(ACTIVITY): The pictures in the data below are to be omitted; all else must be duplicated exactly.
'''
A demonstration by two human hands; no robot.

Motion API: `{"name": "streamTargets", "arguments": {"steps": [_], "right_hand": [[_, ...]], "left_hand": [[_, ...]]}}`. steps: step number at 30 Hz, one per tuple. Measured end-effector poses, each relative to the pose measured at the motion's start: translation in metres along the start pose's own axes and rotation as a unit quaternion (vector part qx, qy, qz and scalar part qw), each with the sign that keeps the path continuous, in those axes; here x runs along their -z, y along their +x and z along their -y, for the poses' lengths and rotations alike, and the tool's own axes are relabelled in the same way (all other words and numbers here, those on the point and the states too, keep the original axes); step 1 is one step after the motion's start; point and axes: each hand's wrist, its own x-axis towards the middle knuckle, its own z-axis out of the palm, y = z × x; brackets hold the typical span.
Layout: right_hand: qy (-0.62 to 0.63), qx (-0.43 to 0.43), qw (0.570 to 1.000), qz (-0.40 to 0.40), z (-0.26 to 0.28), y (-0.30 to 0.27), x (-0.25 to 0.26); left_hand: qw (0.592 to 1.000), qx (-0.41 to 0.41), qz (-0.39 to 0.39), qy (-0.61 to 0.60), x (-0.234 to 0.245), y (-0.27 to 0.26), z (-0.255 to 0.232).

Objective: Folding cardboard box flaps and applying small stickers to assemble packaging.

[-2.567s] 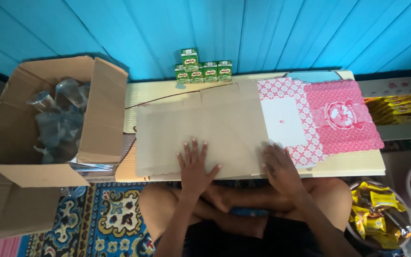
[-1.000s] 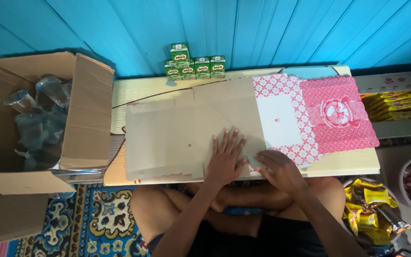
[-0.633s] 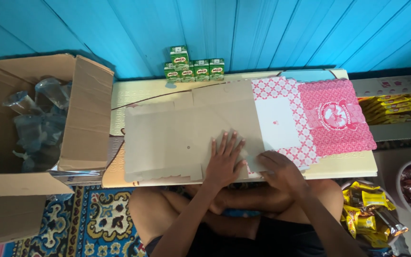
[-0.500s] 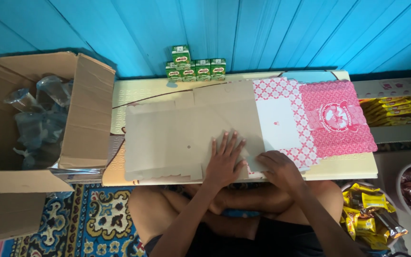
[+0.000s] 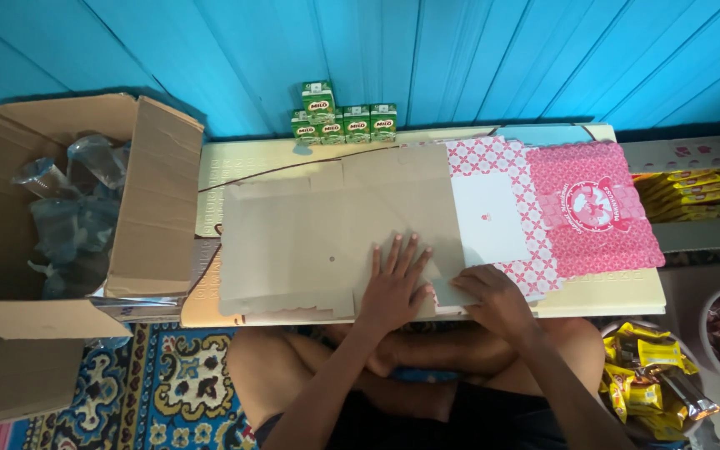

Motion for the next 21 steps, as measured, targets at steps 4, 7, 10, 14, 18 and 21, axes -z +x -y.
{"name": "streamTargets", "arguments": {"steps": [4, 7, 10, 14, 18, 21], "right_hand": [[-0.003, -0.002, 1.0, -0.001, 0.011, 0.009, 0.012], [0.004, -0.024, 1.0, 0.019, 0.008, 0.009, 0.011], [0.016, -0.023, 1.0, 0.011, 0.004, 0.008, 0.01], [0.021, -0.019, 0.999, 0.021, -0.004, 0.005, 0.008], [-0.004, -0.025, 0.999, 0.024, -0.011, 0.001, 0.003], [-0.009, -0.037, 0.999, 0.014, -0.004, 0.005, 0.006]], "left_hand": [[1.0, 0.004, 0.002, -0.007, 0.002, 0.001, -0.001], [1.0, -0.003, -0.014, 0.0, 0.001, 0.001, 0.0], [1.0, -0.002, -0.019, 0.021, 0.001, 0.001, -0.001], [0.999, -0.003, -0.027, 0.018, 0.001, 0.001, -0.002], [0.999, -0.009, -0.05, 0.012, 0.0, 0.001, -0.002], [0.998, -0.007, -0.043, 0.036, 0.004, 0.002, -0.003]]}}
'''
(SOLUTION FOR THIS PROBLEM):
A demonstration by two human hands; no robot.

Motion API: `{"name": "streamTargets", "arguments": {"steps": [_], "right_hand": [[_, ...]], "left_hand": [[_, ...]]}}`. steps: step number at 30 Hz, one per tuple. Measured end-effector poses, each relative to the pose measured at the motion's start: translation in metres along the start pose's own axes and rotation as a unit quaternion (vector part qx, qy, qz and scalar part qw), each with the sign that keeps the path continuous, in those axes; here x runs along their -z, y along their +x and z along their -y, for the poses' lengths and rotations alike, and the tool's own axes are relabelled in the same way (all other words and numbers here, those on the point and the states too, keep the original axes); step 1 is one step after the motion's start; point and axes: each hand's wrist, its own x-axis towards the middle knuckle, its own z-axis out of the palm, y = z × x; brackets hold the typical span.
Layout: right_hand: qy (-0.62 to 0.63), qx (-0.43 to 0.43), qw (0.570 to 1.000), qz (-0.40 to 0.40), z (-0.26 to 0.28), y (-0.30 to 0.27), x (-0.25 to 0.26); left_hand: qw (0.592 to 1.000), qx (-0.41 to 0.41), qz (-0.39 to 0.39), qy (-0.61 to 0.60), x (-0.234 to 0.245), y (-0.27 to 0.26), z (-0.255 to 0.232).

Objective: Folding cardboard box flaps and applying small stickers to assemble packaging.

[-2.567s] 
[-1.000s] 
[-0.633s] 
[-0.500s] 
[+0.000s] 

Motion for the next 21 steps, as measured, targets at steps 4, 7, 10, 14, 18 and 21, axes -z +x -y.
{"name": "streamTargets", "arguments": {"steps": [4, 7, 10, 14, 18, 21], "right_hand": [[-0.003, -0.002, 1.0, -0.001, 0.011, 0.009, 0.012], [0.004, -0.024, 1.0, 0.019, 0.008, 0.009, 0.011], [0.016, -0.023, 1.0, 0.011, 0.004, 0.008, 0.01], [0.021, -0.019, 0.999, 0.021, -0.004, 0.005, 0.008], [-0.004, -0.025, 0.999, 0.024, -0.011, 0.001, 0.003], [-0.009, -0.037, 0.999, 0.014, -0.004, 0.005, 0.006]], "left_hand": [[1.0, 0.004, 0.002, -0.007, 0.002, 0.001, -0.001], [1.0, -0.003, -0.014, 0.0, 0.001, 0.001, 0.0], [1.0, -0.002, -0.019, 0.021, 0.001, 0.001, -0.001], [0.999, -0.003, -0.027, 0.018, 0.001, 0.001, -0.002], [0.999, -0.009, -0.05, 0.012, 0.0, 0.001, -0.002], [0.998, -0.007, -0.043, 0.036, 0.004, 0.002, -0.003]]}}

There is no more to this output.